Saturday, 31st December, 2011

PEAK TIME: Medical Director of the hospital’s emergency department, Dr Andrew Olesnicky, expects a busy time over the New Year. PEAK TIME: Medical Director of the hospital’s emergency department, Dr Andrew Olesnicky, expects a busy time over the New Year.

By Paula Doran

 Australians are more likely to wind up in hospital emergency departments (ED) at Christmas and New Year, according to the experts.

As many of us count down to New Year’s festivities, like most EDs around the country, Broken Hill Health Service emergency staff will be building up to another busy one.

Latest research by Associate Professor Paul Middleton has found visits to hospital emergency departments increase by around nine per cent during the summer holidays.  

“While around a third of this increase in emergency department visits can be explained by patients visiting hospitals while their GPs are closed over the holiday, the other two thirds of the increase are due to a higher likelihood of accident, injury and heart attack at this time of year,” he said.

Professor Middleton cites the Molly Meldrum-style injury as one that’s common on the triage list during festive emergency peak hours.  

“Emergency doctors see an influx of fall injuries among men who ascend to various heights around the home to clear gutters or do the painting in a fit of youthful enthusiasm, or to place the fairy on the top of the Christmas tree...”

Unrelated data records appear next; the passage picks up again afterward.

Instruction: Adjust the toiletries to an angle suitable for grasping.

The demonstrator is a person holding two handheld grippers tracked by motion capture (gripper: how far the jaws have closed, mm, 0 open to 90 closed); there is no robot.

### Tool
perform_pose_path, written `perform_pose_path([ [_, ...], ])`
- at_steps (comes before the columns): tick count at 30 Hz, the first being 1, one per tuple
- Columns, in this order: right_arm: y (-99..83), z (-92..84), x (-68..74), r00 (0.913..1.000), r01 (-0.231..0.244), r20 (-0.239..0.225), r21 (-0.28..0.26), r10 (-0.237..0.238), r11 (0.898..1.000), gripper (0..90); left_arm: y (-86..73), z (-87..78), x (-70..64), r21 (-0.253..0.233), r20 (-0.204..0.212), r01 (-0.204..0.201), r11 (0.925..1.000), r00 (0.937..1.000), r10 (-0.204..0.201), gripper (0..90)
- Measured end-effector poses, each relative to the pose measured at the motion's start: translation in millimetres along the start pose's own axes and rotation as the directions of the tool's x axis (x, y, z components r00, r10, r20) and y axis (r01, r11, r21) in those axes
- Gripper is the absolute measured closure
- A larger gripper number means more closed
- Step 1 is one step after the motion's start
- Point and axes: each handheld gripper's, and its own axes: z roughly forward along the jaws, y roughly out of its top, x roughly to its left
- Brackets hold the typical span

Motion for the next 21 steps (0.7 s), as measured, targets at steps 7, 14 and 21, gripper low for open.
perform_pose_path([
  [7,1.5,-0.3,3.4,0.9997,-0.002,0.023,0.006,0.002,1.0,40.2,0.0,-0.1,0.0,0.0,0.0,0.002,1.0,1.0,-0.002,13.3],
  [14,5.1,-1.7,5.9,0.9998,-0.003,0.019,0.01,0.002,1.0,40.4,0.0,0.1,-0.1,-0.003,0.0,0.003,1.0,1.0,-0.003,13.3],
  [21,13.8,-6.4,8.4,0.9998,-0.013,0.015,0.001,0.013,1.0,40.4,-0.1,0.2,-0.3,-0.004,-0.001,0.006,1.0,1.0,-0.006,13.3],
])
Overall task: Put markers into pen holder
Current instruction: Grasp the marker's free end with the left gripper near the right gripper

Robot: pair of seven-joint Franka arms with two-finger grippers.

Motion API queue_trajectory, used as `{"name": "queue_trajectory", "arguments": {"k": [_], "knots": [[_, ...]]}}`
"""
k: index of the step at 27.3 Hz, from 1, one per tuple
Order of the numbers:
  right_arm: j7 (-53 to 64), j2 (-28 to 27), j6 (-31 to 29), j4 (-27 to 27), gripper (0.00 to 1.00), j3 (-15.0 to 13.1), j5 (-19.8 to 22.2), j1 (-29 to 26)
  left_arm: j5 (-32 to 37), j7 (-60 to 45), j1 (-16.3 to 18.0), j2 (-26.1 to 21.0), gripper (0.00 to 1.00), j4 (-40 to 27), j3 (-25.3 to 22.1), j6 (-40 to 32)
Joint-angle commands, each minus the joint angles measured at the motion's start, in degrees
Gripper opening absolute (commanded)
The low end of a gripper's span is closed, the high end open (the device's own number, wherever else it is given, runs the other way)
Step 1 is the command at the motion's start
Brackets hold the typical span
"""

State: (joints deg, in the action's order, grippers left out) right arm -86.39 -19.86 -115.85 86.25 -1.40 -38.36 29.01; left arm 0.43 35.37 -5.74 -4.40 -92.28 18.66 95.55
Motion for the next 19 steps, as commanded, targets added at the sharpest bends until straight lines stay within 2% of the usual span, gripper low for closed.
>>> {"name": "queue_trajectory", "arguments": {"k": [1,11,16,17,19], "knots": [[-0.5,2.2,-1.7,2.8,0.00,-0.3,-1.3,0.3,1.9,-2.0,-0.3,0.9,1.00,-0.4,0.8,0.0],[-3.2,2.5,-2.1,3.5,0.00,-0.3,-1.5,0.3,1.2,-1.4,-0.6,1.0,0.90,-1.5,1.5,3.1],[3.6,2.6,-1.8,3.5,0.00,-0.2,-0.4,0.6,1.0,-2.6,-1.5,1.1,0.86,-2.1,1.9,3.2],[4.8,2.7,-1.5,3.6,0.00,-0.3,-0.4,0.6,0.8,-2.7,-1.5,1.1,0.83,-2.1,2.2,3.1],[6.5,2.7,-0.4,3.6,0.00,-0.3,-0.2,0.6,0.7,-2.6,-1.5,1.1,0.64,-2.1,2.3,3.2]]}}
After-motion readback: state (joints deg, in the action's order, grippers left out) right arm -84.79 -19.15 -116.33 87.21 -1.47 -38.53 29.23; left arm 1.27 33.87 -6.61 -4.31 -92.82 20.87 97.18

But it’s not just misfired vigor that can cause a quick dash to the ED. Drowning remains a real risk over the holiday period. January is historically the month with the highest number of deaths in this area, one third of which are alcohol related.

Professor Middleton also warns of the increased likelihood of heart attacks during the merry season - one study describing the prevalence of death by heart attack as the “Happy New Year Heart Attack.”

“Excessive celebration may be an important factor in this,” he says.  

“Excess food and alcohol intake, increased emotional and psychological stress over the holiday period and a reluctance to go to hospital during holidays are likely to be contributing factors to this increase in heart attack.”

And now that we’ve painted an horrendous picture, warning against the ills of over-indulgence and uncharacteristic enthusiasm, what does the head of Broken Hill’s ED think of all this?

Dr Andrew Olesnicky concurs but adds it’s not just specific medical problems that commonly increase over Christmas/New Year but social problems as well. 

“We do see a rise in a whole spectrum of medical issues.

“This time of year there is a general lack of allied health support, so the emergency department is the first place where these people can access help.”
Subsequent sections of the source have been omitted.